Pour peu qu’elles et ils se soient montrés le moindrement attentifs en classe, les écolières et écoliers d’Haïti peuvent réciter par cœur les dates et événements marquants du règne d’Henry Christophe, auquel l’écrivain martiniquais Aimé Césaire a par ailleurs consacré il y a un demi-siècle une pièce de théâtre majeure, (La Tragédie du roi Christophe, 1963) créée en août 1964 au Festival de Salzbourg, dans une mise en scène signée Jean-Marie Serreau. Le chantre de la négritude y mettait en scène le destin tragique d’un homme politique qui avait l’ambition de restaurer la grandeur de son pays stigmatisé par son passé esclavagiste et décrivait la lutte du peuple haïtien pour conquérir sa liberté.
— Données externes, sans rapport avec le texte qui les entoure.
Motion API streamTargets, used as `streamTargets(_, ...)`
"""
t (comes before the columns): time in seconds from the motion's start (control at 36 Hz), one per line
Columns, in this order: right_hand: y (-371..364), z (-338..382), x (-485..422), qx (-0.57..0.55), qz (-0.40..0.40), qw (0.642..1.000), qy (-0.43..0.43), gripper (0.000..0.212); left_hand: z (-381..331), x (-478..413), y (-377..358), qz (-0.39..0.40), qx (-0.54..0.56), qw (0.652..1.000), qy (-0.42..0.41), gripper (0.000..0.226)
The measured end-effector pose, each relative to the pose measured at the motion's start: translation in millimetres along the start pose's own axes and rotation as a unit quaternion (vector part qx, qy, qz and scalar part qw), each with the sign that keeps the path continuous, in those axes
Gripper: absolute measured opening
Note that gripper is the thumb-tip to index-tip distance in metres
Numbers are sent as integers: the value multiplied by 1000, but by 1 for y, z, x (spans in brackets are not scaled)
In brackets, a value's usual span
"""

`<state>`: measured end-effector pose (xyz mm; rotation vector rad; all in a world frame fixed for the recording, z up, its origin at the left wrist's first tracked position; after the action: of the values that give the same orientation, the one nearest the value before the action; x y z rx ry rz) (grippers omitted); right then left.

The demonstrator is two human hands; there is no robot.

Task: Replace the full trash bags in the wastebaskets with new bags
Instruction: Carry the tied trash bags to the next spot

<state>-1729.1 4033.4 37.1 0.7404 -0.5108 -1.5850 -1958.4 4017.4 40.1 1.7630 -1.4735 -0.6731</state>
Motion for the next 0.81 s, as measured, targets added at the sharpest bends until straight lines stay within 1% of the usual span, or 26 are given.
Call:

Dans le cas du roi Christophe comme dans celui de bien des héros historiques, le vieil adage se vérifie : derrière tout grand homme se profile une femme de grandeur au moins égale. Et c’est ce que s’attèle à illustrer Marie-Lucie Vendryes dans ce premier ouvrage où elle fait montre d’une admirable maîtrise de l’art romanesque. La fiction historique, on le sait, a des règles extrêmement exigeantes : le genre demande à celui ou celle qui le pratique de savoir mêler personnages et événements réels et fictifs avec pour toile de fond un épisode majeur de l’Histoire.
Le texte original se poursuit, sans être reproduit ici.